Hi Deirdre
I've been having a further think about the entry for Ann Harris, Sept Q 1846 (Vol 26 page 427) that has dash in the GRO online index for mothers maiden name.
This date for the entry would fit with the 1851 entry for age 4; would fit with that possible entry in 1861 for an Ann Harris a 'relative' with the old lady Sarah Harries; would fit with being 20 when marrying in September 1866; but is out for her death in 1874 (aged 26).
A search on discussions here on RootsChat about the use of a 'dash' where the entry for the mothers maiden name should be, says:
- either no maiden name (i.e. unmarried)
- maiden name the same as married name (i.e. a Harris marrying a Harris, although the discussion says it would usually still be listed)
- unreadable
- not properly indexed (the advice was to check others indexed on the same page as some people had found a page where many entries had no mothers maiden name)
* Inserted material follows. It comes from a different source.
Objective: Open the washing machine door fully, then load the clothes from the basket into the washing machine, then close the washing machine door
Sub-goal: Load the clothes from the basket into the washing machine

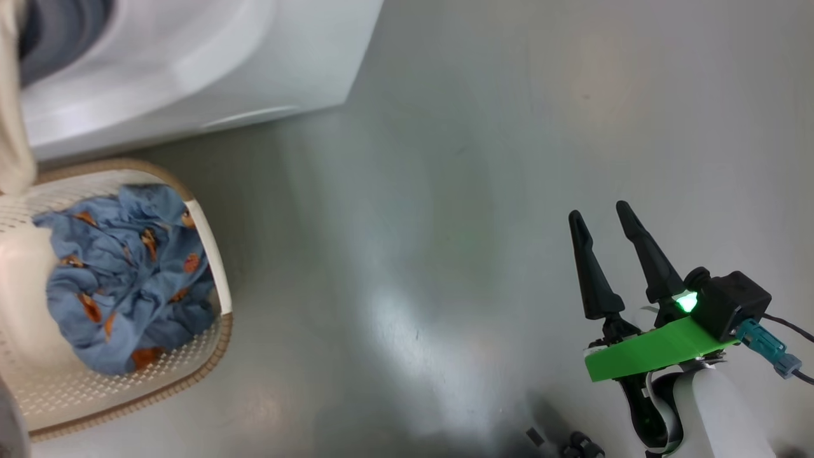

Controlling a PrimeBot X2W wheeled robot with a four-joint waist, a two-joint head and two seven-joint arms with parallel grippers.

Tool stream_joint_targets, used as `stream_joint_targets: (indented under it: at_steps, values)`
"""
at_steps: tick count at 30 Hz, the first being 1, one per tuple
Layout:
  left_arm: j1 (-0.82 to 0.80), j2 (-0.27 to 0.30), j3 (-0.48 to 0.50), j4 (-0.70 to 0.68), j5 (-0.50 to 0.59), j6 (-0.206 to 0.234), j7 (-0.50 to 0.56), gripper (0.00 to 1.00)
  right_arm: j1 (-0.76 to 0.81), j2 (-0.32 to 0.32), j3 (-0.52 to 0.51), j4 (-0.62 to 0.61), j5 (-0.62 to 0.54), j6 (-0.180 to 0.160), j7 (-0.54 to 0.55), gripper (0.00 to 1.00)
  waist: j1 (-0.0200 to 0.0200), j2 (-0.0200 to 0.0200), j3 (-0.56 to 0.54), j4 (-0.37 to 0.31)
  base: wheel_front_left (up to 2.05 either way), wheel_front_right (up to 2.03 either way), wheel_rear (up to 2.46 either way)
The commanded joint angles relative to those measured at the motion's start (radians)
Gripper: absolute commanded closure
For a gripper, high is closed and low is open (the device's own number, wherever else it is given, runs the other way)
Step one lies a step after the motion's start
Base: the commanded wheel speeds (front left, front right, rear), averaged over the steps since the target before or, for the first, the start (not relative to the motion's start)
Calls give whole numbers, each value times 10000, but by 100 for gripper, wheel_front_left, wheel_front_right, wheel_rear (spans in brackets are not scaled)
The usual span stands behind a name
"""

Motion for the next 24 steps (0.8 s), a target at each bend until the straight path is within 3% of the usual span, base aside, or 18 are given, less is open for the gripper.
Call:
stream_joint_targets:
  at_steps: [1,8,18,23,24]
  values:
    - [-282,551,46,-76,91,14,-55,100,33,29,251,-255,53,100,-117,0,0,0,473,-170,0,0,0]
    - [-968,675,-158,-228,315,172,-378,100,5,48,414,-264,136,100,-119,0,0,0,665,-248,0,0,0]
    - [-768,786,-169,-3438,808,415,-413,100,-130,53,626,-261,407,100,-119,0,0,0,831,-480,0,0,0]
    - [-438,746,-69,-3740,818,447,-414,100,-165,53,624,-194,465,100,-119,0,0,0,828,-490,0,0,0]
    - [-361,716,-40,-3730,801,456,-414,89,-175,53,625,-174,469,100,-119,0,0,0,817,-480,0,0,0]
With this in mind, I went through all the birth entries for Merthyr (vol 26 page 427), for Q2 and Q3 in 1846 and the entry for Ann Harris is the only one with a dash against the mothers maiden name.
My thoughts.....
*totally unrelated birth;
*mothers maiden name is unreadable and it could be your Ann;
*a birth entry for an unmarried relation (to David shoemaker) and David and his wife have taken the child into their home as their own child. If the latter was the case, then Ann may never had known, and could have named David as her father on her marriage certificate.
*of course this still doesn't help with the inconsistency for the registration of David in 1850 (aged 9 months in 1851 census).
*the cholera epidemic in 1849 was catastrophic for Merthyr, 1,600 deaths of a pop of 40,000+; how many children were taken in by other families due to parental deaths -well mainly the mother as father would need to work to live.